--- WORK INSTRUCTION ---
The expected output is each line in the data below that includes the string "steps".

- - - -

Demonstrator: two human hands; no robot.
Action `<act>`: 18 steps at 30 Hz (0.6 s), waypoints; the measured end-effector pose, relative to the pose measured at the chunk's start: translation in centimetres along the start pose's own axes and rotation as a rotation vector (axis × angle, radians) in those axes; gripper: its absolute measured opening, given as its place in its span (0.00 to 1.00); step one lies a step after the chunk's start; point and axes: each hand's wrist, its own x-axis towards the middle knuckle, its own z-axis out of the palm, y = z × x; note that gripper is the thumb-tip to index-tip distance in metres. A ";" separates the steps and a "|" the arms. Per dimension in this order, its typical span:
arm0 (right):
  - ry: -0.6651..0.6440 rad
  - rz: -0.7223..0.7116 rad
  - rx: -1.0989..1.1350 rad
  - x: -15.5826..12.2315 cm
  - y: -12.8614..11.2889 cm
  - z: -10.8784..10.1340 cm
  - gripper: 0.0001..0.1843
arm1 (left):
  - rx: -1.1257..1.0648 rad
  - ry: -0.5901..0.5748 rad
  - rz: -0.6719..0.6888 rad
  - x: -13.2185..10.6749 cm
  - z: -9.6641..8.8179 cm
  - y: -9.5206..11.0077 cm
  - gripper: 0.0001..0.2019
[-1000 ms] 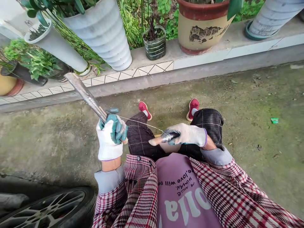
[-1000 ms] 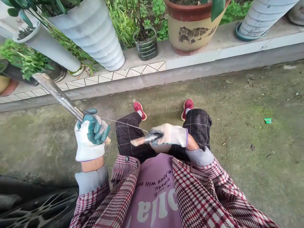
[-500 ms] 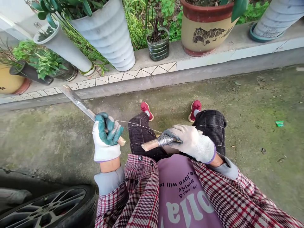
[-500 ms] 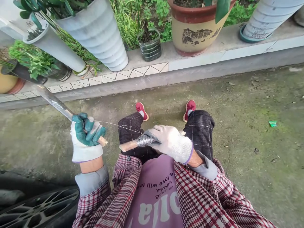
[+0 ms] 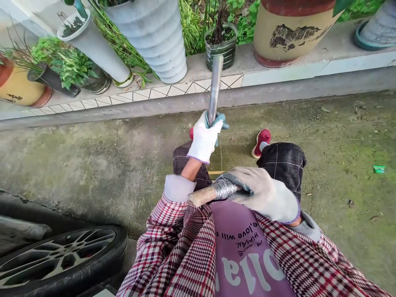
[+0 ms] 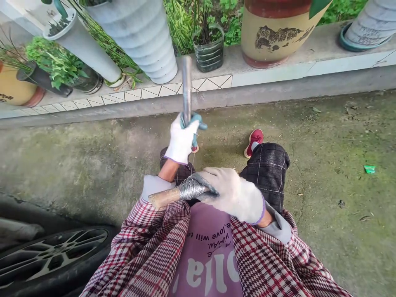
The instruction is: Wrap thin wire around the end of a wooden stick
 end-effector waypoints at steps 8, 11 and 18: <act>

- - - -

--- COMPLETED EXERCISE ---
Action `<act>`: 18 steps at 30 Hz (0.6 s), waypoints; the measured end-effector pose, relative to the pose measured at the chunk's start: translation in centimetres along the start pose's own axes and rotation as a rotation vector (axis × angle, radians) in those axes; gripper: its absolute measured opening, given as its place in its span (0.00 to 1.00); step one lies a step after the chunk's start; point and axes: each hand's wrist, its own x-axis towards the middle knuckle, its own z-axis out of the palm, y = z × x; note that gripper is the thumb-tip to index-tip distance in metres. A ";" separates the steps and a "|" the arms. Per dimension in this order, its typical span:
 end-effector waypoints at steps 8, 11 and 18: <act>

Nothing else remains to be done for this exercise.